Zollt der Krankenpflege endlich mehr Anerkennung!
Es geht nicht nur um Respekt und bessere Bezahlung. In der Corona-Krise zeigt ein Blick ins Geschichtsbuch, wie die Missstände überwunden werden können
Florence Nightingale war schon zu Lebzeiten eine Legende. Die Britin, die ihren wie aus einem Roman klingenden Namen ihrer Geburtsstadt Florenz verdankt, gilt bis heute nicht nur als Begründerin der modernen Krankenpflege. Auch bei der Infektionsbekämpfung, der Erarbeitung von Krankenstatistiken, Hygieneregeln und dem Aufbau eines öffentlichen Gesundheitswesens setzte sie noch immer gültige Maßstäbe. Nightingales Geburtstag wird alljährlich als „Internationaler Tag der Pflege“begangen. Eine bemerkenswerte Ironie der Medizingeschichte will es, dass der 200. Geburtstag der Pionierin mitten in die weltweite Corona-Pandemie fällt und zum Nachdenken zwingt.
In den vergangenen Wochen wurde viel über mehr gesellschaftliche Anerkennung, bessere Bezahlung
oder bessere Schutzausrüstung der Pflegekräfte als Lehren aus der Krise gesprochen. Schon Nightingale infizierte sich bei ihrer sie berühmt machenden Arbeit im britischen Militärkrankenhaus in Istanbul während des Krim-Krieges bei der Versorgung englischer Soldaten mit einer Krankheit, an der sie ihr Leben lang litt. Dutzende ihrer Kolleginnen starben dabei, als sie hunderten Soldaten das Leben retteten.
Auch in den vergangenen Wochen sind zahllose infizierte Krankenpflegerinnen, Krankenpfleger und Ärzte in der Corona-Pandemie gestorben. In Italien stehen auf der offiziellen Corona-Liste 162 Namen verstorbener Mediziner. Großbritannien ehrte seine in der Epidemie umgekommenen hundert Ärzte und Krankenpfleger mit einer öffentlichen Schweigeminute.
In Deutschland verschwinden die Fälle dagegen in der Statistik – falls sie überhaupt erfasst werden. Das RKI verzeichnet über 50 Tote, die im Gesundheitswesen oder Pflegeeinrichtungen mit einer CoronaInfektion gestorben sind, allerdings fehlen aus einem Drittel der Bundesländer entsprechende Zahlen.
Dass es in der hoch entwickelten Bundesrepublik kein Melderegister für Berufskrankheiten im Gesundheitswesen gibt, kann man auch unter der fehlenden Anerkennung gegenüber den Pflegeberufen verbuchen. Das größte Übel aber bleibt seit Jahrzehnten die schlechte Bezahlung: Wie der umgangssprachliche Berufsname Krankenschwester aussagt, herrscht wie zu Zeiten Nightingales bis heute das Bild der sich aus Nächstenliebe aufopfernden, christlichen Ordensschwester als inoffizielles Berufsbild vor: Vor allem sozial motivierte Frauen lassen sich unterbezahlt ausbeuten.

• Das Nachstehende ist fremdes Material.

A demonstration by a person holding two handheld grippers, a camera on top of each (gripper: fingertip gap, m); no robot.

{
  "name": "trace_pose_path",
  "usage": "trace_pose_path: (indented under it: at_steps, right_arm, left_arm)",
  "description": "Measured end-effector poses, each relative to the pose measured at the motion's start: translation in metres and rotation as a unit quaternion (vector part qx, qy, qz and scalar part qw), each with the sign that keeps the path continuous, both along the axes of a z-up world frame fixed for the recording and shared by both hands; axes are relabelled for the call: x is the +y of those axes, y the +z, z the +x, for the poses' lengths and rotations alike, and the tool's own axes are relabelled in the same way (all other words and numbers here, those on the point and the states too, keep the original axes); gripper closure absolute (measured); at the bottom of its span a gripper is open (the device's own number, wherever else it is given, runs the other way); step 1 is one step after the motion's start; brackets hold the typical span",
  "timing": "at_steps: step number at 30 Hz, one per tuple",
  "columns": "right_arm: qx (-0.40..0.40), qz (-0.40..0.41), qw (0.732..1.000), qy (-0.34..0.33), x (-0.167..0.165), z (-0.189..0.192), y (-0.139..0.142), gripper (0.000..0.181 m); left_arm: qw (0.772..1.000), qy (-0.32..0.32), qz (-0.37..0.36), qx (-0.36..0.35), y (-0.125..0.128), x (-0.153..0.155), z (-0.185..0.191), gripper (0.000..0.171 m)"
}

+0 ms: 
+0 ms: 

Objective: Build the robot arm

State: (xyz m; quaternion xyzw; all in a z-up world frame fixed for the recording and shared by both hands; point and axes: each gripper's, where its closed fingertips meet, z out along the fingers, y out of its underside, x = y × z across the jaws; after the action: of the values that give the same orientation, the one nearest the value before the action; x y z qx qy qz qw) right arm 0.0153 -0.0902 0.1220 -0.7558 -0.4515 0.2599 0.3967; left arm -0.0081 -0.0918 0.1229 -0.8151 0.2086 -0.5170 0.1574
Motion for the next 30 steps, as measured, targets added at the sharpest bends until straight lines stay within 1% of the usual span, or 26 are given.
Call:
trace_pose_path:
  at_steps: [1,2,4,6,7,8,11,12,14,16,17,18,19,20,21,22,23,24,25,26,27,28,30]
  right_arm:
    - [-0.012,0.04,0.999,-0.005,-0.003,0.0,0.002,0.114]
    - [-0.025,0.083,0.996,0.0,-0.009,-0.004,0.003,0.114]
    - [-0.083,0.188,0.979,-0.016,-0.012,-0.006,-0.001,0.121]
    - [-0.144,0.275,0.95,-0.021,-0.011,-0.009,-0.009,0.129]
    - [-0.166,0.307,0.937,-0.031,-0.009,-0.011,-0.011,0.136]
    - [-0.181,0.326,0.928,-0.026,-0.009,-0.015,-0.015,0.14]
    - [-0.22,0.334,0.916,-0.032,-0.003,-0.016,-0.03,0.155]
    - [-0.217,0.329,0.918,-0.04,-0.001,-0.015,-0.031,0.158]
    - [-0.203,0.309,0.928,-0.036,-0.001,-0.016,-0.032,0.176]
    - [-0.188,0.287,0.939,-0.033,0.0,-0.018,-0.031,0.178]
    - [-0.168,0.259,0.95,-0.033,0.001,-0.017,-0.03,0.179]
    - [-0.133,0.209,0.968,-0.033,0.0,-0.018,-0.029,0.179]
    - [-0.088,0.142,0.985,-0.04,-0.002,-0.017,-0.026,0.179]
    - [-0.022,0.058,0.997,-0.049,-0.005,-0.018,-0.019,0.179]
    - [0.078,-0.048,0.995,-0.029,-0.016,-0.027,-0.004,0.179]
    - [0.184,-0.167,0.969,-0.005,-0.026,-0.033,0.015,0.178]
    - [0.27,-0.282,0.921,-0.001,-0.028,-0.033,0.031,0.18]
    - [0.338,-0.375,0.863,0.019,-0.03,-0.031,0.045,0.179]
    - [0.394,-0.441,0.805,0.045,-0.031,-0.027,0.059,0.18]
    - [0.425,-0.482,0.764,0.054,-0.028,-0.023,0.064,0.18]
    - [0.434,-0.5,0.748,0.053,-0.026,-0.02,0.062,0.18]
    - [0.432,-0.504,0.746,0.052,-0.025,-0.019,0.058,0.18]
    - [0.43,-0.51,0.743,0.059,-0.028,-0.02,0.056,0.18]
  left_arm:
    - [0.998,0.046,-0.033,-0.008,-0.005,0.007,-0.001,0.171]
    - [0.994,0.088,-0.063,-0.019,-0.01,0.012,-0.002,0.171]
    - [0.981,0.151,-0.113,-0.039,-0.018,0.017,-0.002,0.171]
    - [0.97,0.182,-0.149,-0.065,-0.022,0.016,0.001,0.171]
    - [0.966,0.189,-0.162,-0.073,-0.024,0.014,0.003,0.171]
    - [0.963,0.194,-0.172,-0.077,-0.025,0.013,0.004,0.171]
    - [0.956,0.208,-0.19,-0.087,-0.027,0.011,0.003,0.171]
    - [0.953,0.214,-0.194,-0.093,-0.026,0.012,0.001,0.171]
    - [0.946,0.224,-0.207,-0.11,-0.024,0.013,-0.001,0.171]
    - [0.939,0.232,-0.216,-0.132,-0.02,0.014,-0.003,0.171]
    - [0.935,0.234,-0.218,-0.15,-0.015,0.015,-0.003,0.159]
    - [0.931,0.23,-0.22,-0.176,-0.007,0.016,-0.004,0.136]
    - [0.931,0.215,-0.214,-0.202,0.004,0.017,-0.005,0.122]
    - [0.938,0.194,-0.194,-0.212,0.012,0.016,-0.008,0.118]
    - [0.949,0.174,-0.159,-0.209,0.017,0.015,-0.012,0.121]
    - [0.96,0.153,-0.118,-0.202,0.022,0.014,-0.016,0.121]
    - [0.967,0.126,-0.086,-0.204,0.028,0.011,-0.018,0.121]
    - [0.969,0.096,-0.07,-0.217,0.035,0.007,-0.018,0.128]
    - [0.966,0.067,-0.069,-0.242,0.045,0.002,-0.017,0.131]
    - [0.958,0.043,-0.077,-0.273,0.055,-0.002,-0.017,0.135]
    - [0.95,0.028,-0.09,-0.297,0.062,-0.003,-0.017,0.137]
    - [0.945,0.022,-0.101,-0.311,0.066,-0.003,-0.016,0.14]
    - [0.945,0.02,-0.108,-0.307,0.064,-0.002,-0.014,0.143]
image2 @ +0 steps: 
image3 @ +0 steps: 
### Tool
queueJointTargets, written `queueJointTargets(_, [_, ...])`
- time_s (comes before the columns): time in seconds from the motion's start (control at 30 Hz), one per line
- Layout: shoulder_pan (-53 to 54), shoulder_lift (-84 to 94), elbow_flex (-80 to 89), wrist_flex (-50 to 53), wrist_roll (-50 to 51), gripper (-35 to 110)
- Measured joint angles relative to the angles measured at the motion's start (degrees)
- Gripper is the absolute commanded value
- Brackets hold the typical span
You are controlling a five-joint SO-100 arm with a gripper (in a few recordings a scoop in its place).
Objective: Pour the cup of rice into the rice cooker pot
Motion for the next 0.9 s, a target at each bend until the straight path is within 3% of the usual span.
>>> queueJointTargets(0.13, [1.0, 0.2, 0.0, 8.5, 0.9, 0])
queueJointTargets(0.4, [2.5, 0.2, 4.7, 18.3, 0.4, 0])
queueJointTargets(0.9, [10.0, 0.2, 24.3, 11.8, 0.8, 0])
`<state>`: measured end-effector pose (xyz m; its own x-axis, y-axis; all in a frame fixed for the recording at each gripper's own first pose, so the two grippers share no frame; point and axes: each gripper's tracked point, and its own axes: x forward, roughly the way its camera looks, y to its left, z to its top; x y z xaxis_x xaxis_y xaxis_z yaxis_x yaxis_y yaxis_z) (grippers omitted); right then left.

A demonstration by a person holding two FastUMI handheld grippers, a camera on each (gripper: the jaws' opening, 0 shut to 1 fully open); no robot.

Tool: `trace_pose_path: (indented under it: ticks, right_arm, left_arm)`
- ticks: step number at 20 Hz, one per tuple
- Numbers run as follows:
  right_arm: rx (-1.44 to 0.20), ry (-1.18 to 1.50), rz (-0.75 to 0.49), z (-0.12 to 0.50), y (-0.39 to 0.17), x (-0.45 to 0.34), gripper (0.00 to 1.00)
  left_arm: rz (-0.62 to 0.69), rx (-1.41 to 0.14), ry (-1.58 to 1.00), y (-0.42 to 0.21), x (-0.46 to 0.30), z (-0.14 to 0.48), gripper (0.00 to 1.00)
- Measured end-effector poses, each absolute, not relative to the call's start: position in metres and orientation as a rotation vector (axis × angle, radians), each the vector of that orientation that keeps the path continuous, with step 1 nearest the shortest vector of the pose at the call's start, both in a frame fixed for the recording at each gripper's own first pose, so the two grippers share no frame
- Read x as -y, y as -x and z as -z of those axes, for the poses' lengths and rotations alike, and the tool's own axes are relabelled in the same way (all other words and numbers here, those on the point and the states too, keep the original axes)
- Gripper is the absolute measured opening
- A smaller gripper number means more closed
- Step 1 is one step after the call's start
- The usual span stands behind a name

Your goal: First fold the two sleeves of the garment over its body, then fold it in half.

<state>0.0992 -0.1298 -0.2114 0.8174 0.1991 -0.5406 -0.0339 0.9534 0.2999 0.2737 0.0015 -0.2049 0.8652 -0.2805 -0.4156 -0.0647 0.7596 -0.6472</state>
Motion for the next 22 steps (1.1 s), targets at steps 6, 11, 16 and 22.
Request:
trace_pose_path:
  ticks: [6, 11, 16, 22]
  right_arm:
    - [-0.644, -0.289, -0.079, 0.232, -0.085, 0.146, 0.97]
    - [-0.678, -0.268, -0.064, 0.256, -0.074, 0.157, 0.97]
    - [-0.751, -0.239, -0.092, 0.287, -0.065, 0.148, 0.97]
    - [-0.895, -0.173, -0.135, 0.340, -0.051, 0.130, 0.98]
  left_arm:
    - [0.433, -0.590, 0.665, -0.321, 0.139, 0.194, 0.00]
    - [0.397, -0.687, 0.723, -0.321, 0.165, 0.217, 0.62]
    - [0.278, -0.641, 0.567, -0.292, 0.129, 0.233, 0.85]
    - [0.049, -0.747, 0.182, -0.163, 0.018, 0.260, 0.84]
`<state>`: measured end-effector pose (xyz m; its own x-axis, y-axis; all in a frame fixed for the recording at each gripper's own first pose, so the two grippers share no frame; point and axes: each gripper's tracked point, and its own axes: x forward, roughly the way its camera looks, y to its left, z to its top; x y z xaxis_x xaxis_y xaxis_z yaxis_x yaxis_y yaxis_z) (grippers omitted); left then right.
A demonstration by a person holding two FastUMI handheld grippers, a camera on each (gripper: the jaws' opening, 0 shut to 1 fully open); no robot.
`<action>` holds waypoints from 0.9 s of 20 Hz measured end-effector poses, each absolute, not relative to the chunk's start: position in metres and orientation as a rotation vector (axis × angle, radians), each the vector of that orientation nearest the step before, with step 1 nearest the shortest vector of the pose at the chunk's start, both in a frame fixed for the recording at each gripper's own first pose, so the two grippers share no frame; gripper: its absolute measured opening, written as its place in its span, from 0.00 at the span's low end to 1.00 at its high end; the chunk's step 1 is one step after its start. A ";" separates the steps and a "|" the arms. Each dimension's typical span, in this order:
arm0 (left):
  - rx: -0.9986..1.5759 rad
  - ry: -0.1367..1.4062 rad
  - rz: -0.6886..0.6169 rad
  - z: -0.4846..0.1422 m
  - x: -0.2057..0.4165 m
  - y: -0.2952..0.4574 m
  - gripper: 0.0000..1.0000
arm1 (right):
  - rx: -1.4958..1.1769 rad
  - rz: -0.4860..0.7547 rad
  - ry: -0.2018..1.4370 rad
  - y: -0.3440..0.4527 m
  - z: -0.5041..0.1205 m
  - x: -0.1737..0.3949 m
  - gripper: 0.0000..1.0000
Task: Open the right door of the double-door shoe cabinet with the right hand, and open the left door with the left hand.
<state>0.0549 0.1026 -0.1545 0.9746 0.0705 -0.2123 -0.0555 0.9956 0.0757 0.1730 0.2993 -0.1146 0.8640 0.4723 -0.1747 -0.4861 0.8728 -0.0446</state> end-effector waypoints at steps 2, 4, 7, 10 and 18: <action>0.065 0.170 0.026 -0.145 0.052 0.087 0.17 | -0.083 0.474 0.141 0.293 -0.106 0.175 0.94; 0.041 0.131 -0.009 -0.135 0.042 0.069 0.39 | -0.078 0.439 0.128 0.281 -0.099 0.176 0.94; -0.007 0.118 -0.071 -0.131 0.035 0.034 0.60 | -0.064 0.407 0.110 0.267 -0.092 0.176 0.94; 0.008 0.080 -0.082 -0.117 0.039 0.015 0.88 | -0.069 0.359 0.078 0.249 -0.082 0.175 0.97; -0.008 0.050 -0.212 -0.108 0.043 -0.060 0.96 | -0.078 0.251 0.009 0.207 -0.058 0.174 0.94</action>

Unzählige Gesundheitsreformen haben nichts daran geändert, sondern die Situation meist verschlimmert. Die Durch-Ökonomisierung des Krankenhauswesens mit seinem auf Einnahmen ausgerichteten Fallpauschalensystem hat den Druck auf die Pflege mit wachsender Arbeit bei gleichzeitigen Personaleinsparungen sogar verschärft.
Schon Florence Nightingale wollte weg vom Schwestern-Klischee. Ihr großes Verdienst ist, dass sie beim Aufbruch in das moderne Medizinzeitalter die Pflege gegen den Widerstand von Politikern und Ärzten mit einem Ausbildungssystem professionalisierte. Ihr System gewährt noch heute im angelsächsischen Raum der Pflege eine höhere Anerkennung als hier.
Deshalb sollte die deutsche Gesundheitspolitik eine nachhaltige Lehre aus der Corona-Krise ziehen und 110 Jahre nach Nightingales Tod endlich das Ziel der „Pflege auf Augenhöhe“mit der Medizin umsetzen. In skandinavischen Ländern ist die Pflegeausbildung einem Hochschulabschluss mit entsprechendem Gehaltsniveau gleichgestellt. Davon profitieren nicht nur die Pfleger, sondern am meisten die Patienten durch ein humaneres Krankenhaus.